Targeted G- banding will be performed if a known chromosomal rearrangement is investigated e.g. A known familial rearrangement; aneuploidy detected by FISH/QF-PCR/array testing; a particular pattern of CNVs detected by array testing suggestive of a balanced parental rearrangement.
Fanconi Anaemia referrals should be sent to Sheffield Diagnostic services. Please see SDGS website for details.
Acceptance and rejection criteria
Lithium heparin is the preferred tube for karyotype testing. Bloods received in EDTA will be processed but the quality may be compromised. Bloods received in any other tube will not be processed. For microarray testing, blood in any tube other than EDTA will not be processed. The preferred volume is larger than 1ml, however for smaller volumes processing will be attempted but the test may be unsuccessful.
For urgent referrals and unrepeatable samples, if blood samples are received clotted or haemolysed, processing is usually attempted, however this may compromise the success or quality of the test. For a routine referral, the sample may be rejected and a repeat sample requested.
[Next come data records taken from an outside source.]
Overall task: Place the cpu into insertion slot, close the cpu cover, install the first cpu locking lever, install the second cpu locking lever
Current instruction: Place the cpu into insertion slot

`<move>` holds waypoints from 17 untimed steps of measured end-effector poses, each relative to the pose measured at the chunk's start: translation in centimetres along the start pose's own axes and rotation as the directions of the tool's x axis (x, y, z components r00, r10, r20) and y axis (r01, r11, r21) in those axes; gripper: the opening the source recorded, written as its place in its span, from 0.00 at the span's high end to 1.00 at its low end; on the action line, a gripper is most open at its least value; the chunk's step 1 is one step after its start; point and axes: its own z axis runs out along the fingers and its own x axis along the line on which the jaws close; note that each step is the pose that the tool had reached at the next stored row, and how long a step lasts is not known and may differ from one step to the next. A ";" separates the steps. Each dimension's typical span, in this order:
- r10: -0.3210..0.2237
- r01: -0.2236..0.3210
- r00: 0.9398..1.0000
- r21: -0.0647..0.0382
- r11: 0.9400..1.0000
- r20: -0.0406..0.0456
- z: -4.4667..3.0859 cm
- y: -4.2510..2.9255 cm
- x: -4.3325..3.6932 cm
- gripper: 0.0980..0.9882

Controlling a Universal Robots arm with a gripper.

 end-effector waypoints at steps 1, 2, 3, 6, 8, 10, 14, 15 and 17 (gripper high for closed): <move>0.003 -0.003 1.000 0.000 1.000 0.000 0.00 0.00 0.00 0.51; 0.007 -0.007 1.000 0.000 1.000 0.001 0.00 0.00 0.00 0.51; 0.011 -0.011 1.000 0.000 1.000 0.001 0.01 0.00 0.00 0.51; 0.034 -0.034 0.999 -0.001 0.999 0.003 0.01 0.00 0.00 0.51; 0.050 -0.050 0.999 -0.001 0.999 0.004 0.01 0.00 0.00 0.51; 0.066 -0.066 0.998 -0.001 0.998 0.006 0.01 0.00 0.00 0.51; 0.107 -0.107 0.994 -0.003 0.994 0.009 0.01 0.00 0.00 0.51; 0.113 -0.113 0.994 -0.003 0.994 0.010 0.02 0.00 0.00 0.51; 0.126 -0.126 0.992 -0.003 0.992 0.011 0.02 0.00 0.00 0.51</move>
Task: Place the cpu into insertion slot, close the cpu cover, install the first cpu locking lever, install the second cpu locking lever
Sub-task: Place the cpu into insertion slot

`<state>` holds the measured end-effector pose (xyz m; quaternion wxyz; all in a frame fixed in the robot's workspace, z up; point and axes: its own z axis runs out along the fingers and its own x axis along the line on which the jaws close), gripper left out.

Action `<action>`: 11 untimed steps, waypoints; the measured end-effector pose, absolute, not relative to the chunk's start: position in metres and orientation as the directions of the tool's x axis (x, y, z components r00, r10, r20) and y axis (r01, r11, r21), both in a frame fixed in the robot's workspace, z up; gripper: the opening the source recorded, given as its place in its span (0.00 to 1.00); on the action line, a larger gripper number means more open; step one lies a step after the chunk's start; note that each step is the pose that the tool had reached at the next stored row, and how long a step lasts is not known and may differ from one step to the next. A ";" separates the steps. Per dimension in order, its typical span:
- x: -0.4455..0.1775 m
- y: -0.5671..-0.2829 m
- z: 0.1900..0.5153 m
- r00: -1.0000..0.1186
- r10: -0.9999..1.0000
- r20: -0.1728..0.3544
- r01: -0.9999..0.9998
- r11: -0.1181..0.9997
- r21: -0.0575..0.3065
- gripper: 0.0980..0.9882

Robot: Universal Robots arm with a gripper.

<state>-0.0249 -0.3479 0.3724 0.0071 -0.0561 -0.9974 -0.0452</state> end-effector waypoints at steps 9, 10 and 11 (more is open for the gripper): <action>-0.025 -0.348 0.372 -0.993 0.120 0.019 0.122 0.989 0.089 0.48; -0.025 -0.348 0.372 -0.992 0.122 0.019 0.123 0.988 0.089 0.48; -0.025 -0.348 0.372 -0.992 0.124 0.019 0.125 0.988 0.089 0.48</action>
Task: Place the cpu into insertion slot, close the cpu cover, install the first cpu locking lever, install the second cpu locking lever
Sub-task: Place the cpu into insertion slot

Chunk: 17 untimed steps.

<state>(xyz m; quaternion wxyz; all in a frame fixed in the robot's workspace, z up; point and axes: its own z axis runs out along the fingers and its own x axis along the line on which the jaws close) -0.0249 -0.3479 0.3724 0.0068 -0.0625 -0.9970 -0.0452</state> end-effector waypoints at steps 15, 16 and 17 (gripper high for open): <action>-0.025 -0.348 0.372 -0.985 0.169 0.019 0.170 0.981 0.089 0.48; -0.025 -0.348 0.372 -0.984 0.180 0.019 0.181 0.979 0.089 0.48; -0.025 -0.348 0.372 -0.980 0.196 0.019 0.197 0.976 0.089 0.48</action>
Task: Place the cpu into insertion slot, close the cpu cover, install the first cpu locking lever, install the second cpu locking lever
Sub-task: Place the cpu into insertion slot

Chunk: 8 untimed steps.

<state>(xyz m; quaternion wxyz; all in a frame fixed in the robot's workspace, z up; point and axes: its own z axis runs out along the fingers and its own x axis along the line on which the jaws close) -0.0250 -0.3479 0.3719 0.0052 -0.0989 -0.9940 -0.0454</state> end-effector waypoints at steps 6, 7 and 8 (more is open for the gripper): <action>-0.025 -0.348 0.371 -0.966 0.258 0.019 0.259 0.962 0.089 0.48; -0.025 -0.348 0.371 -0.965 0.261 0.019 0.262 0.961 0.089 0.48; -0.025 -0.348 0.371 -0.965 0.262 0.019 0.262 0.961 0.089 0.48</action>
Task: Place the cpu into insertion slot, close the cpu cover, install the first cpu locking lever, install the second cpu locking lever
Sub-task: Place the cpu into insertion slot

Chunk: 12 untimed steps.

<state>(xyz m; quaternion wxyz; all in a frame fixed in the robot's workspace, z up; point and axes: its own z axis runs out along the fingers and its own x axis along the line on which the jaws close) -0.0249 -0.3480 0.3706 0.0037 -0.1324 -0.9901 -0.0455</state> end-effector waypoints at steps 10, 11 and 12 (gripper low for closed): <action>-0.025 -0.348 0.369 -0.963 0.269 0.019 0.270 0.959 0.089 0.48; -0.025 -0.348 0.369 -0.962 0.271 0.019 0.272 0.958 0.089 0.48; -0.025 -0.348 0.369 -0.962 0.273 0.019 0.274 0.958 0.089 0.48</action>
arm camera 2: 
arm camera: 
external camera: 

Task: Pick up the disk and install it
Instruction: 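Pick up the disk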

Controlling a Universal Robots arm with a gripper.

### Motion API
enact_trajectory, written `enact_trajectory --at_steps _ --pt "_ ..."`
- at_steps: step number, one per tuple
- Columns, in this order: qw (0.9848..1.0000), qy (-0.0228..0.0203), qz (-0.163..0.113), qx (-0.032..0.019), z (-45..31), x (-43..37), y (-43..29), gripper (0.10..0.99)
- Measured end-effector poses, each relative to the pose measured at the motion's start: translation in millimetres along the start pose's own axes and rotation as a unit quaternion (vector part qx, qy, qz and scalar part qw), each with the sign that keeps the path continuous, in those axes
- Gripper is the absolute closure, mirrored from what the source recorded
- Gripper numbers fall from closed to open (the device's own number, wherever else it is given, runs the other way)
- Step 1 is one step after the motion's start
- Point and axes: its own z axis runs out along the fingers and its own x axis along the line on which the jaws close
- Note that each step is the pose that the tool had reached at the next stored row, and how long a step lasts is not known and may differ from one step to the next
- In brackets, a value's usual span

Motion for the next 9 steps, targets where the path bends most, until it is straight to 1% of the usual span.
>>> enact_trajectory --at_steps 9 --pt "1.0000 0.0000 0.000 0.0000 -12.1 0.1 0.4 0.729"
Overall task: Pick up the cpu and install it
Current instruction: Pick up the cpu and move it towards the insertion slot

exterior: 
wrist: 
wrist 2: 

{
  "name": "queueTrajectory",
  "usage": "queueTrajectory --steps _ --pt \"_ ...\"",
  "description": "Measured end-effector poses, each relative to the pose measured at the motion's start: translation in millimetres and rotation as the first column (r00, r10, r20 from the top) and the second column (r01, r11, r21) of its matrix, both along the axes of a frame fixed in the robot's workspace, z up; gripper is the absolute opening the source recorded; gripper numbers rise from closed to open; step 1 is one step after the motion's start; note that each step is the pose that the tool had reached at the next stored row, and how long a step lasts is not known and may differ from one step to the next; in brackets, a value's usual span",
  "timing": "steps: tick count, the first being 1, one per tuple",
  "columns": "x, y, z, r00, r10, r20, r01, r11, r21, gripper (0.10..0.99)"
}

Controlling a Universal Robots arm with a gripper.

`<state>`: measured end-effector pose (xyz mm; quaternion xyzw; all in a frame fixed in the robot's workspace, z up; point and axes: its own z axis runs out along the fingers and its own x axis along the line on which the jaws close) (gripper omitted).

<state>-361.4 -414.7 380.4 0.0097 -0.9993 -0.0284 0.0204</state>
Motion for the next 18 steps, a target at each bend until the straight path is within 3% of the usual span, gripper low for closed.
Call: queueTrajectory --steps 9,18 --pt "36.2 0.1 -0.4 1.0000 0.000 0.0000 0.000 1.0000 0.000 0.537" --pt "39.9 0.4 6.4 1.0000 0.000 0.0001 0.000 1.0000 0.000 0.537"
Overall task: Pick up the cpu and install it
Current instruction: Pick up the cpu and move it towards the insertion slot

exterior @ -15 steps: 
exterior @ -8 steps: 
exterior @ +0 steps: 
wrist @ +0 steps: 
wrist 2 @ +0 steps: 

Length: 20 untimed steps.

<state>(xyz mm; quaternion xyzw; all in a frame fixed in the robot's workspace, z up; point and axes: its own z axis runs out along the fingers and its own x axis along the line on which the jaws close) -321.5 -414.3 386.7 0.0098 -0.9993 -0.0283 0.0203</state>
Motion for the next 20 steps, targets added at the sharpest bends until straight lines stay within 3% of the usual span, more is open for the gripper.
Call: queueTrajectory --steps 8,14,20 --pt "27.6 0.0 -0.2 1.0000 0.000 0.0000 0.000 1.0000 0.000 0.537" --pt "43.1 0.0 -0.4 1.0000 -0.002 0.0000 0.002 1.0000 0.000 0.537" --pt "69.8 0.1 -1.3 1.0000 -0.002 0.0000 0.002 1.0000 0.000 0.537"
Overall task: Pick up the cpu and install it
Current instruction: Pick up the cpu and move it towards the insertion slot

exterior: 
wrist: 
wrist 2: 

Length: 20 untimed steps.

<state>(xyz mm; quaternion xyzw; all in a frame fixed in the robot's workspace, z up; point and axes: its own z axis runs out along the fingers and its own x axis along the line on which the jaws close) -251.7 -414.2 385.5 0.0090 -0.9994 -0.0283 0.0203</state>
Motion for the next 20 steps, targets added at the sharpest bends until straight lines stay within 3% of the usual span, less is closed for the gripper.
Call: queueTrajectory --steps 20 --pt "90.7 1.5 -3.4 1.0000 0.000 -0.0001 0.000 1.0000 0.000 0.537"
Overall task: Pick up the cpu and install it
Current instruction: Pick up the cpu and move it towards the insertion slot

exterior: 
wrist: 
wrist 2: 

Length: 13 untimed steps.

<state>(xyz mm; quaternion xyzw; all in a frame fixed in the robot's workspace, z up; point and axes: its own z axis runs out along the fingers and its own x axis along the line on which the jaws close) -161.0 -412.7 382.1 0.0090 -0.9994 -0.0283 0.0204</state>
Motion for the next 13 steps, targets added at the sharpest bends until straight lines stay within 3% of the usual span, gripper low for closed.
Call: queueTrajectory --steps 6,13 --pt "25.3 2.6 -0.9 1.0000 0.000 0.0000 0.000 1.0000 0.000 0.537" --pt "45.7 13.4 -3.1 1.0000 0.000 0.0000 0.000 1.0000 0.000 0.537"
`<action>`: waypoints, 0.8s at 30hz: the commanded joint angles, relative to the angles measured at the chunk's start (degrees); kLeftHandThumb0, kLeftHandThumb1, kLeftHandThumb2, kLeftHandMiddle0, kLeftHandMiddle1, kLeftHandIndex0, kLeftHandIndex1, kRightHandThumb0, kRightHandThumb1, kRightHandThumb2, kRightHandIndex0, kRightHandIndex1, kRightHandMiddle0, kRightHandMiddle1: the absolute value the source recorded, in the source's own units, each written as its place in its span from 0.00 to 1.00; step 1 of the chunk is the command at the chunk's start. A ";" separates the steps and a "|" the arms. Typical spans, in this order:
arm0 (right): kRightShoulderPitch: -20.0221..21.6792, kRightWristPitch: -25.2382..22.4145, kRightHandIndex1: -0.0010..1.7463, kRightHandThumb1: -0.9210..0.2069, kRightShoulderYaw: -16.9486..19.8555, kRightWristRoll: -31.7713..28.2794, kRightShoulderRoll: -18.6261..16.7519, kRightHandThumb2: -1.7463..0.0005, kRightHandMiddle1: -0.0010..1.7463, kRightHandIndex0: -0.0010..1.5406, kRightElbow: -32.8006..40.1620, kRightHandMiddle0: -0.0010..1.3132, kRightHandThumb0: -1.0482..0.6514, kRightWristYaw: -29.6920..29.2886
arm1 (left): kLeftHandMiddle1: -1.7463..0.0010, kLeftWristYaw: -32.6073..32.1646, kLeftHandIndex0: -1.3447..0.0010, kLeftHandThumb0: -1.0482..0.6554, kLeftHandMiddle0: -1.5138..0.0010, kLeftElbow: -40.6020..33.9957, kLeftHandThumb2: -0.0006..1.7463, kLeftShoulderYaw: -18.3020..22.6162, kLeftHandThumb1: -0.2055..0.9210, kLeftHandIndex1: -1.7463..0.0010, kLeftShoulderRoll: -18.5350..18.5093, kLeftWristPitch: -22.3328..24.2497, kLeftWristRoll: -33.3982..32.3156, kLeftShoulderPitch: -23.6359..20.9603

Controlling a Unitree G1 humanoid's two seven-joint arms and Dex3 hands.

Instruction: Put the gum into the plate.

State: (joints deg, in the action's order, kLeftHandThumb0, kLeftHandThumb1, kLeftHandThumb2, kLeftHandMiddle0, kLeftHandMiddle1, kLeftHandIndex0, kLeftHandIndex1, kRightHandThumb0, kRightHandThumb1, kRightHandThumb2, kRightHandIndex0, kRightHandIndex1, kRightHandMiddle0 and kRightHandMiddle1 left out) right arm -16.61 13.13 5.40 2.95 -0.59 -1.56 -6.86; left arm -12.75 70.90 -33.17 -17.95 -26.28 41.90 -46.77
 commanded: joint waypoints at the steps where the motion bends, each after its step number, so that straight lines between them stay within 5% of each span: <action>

Referral categories and tests
- Recurrent (3 or more) consecutive pregnancy losses (blood samples from both partners, where no POC is available/unsuitable - no fetal parts). Please explicitly state on the referral card the referral criteria. PLEASE SEE UPDATE ON THESE SAMPLES.
- Male patients with: azoospermia, oligospermia or asthenospermia
- Male patients with features of Klinefelter syndrome
- Couples experiencing prolonged infertility or sub fertility (blood samples from both partners)
- Female patients with primary or secondary amenorrhoea or features suggestive of Turner syndrome
- Female patients with premature ovarian failure/premature menopause
- Family history of chromosome abnormality or rearrangement (including those detected antenatally)
- Patients with family members with features suggestive of a chromosome abnormality
- Pregnancy loss/termination with abnormality detected on scan (blood samples from both partners)
- Features of chromosome instability
- Inheritance studies following tests on other family members
Please note, if a patient or partner is pregnant, or there is another clinical need for urgency please indicate this on the referral form.
FISH - Fluorescence In Situ Hybridisation
We have FISH probes available for some microdeletion syndromes. For specific exclusion of these syndromes please indicate on the referral card which syndrome is to be tested for. For other FISH tests please contact the department to discuss your requirements. Please note, that microarray analysis for probands suspected to have a microdeletion syndrome is a more appropriate test. Please see neurodevelopmental disorders.
Microarray is undertaken in place of karyotype analysis where the patient meets some of the following criteria:
- Developmental delay or learning delay
- Learning disability
- Facial dysmorphism or congenital abnormalities
- Behavioural problems/autistic spectrum
As well as the above categories, microarray may also be requested for inheritance studies following tests on a family member. Please refer to the link for neurodevelopmental disorders.
Please see our Target Reporting Times.
Please see our postnatal limitations of testing.
Storage and further testing
Fixed material from adult referrals is kept for 6 months from receipt date of the sample. After this time cases with a normal karyotype are discarded; cases with a structural chromosome abnormality are stored for 5 years.
Page last updated 04/02/2022. Please note that if printed, the information is only valid on the day of printing.